Your assignment -> Give the listing again exactly, skipping any pictures it holds.

BEGIN Collected material

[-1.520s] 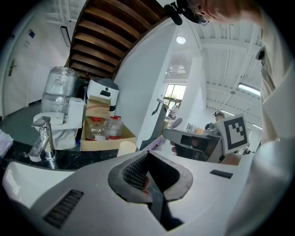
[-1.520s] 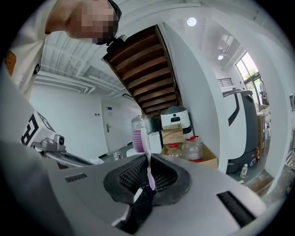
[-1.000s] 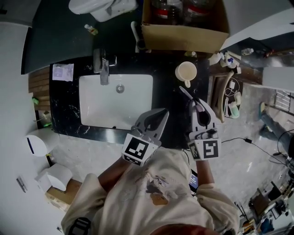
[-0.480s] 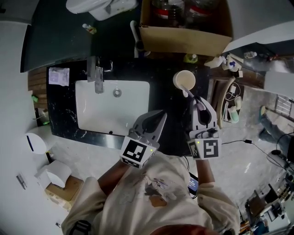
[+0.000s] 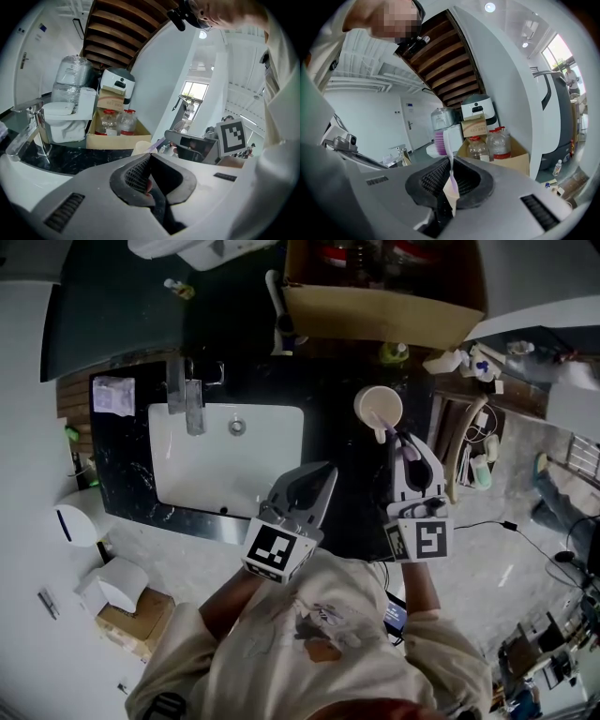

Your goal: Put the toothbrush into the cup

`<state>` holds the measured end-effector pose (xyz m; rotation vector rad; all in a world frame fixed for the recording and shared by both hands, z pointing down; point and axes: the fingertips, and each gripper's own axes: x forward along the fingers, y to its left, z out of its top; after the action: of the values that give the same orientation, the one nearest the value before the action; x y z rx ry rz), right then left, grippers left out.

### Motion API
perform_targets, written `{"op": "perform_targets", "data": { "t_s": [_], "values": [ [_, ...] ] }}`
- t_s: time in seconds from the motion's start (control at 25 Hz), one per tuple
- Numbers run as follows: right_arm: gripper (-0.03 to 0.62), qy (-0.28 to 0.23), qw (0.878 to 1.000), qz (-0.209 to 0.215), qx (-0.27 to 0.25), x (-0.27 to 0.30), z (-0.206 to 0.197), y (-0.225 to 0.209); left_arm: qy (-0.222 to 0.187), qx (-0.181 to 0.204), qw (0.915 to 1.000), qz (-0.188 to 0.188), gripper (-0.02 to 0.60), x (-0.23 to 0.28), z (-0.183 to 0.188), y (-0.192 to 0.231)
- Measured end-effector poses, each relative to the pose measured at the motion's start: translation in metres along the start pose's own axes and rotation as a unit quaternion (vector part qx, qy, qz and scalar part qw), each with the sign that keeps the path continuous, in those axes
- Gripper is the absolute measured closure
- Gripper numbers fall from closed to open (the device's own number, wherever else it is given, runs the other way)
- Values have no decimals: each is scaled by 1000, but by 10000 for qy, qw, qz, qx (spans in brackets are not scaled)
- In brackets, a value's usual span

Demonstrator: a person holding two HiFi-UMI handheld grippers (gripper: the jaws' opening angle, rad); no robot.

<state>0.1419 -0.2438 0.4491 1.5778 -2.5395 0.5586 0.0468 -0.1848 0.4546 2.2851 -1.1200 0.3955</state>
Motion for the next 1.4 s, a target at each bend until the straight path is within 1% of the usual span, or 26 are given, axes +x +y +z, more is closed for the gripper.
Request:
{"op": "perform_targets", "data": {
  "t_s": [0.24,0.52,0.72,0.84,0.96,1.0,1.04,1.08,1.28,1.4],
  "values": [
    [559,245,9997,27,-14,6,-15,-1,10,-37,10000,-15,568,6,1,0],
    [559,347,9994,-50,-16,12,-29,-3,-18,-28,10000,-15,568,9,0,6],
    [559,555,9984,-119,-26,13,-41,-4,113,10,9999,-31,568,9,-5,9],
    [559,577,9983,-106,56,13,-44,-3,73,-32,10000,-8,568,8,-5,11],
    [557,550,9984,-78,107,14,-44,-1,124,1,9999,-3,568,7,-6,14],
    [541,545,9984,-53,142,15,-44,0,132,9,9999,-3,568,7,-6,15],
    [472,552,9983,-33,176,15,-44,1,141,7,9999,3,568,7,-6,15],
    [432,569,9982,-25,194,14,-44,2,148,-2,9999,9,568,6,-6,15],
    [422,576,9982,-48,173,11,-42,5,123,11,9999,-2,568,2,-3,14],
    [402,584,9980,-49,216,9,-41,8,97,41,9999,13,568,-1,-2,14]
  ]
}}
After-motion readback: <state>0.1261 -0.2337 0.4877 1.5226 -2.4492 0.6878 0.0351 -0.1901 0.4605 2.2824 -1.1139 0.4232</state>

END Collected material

Output of the task ->
[-1.520s] 
[-1.520s] 
[-1.000s] 
[-0.480s] 
[+0.000s] 

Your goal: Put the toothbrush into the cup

`<state>` holds the measured end-effector pose (xyz m; rotation vector rad; all in a world frame fixed for the recording and shared by both hands, z pointing down; point and axes: the fingertips, and each gripper's own axes: x forward along the fingers, y to its left, z out of its top; after the action: of the values that give the same orientation, the one nearest the value before the action; x y z rx ry rz), right then left, grippers left out.

### Motion API
perform_targets, written `{"op": "perform_targets", "data": { "t_s": [_], "values": [ [_, ...] ] }}`
- t_s: time in seconds from the motion's start (control at 25 Hz), one per tuple
- Numbers run as follows: right_arm: gripper (-0.03 to 0.62), qy (-0.28 to 0.23), qw (0.878 to 1.000), qz (-0.209 to 0.215), qx (-0.27 to 0.25), x (-0.27 to 0.30), z (-0.206 to 0.197), y (-0.225 to 0.209); left_arm: qy (-0.222 to 0.187), qx (-0.181 to 0.204), qw (0.915 to 1.000), qz (-0.188 to 0.188), gripper (-0.02 to 0.60), x (-0.23 to 0.28), z (-0.183 to 0.188), y (-0.192 to 0.231)
- Measured end-effector poses, each relative to the pose measured at the motion's start: translation in metres along the start pose's own axes and rotation as a unit quaternion (vector part qx, qy, qz and scalar part qw), each with the sign that keeps the path continuous, in those axes
- Gripper is the absolute measured closure
- Gripper numbers fall from closed to open (the device's own number, wherever else it is given, runs the other way)
- Values have no decimals: each is scaled by 1000, but by 10000 for qy, qw, qz, qx (spans in brackets are not scaled)
- In brackets, a value's usual span

Demonstrator: a person holding two HiFi-UMI handheld grippers (gripper: the jaws' opening angle, rad); no robot.

<state>0.1419 -0.2438 0.4491 1.5778 -2.5395 0.5586 0.0468 -0.1848 0.4546 2.2851 -1.1200 0.3955</state>
Motion for the next 1.4 s, a target at each bend until the straight path is within 1% of the usual span, or 26 are given, axes +x +y +z, more is closed for the gripper.
Request:
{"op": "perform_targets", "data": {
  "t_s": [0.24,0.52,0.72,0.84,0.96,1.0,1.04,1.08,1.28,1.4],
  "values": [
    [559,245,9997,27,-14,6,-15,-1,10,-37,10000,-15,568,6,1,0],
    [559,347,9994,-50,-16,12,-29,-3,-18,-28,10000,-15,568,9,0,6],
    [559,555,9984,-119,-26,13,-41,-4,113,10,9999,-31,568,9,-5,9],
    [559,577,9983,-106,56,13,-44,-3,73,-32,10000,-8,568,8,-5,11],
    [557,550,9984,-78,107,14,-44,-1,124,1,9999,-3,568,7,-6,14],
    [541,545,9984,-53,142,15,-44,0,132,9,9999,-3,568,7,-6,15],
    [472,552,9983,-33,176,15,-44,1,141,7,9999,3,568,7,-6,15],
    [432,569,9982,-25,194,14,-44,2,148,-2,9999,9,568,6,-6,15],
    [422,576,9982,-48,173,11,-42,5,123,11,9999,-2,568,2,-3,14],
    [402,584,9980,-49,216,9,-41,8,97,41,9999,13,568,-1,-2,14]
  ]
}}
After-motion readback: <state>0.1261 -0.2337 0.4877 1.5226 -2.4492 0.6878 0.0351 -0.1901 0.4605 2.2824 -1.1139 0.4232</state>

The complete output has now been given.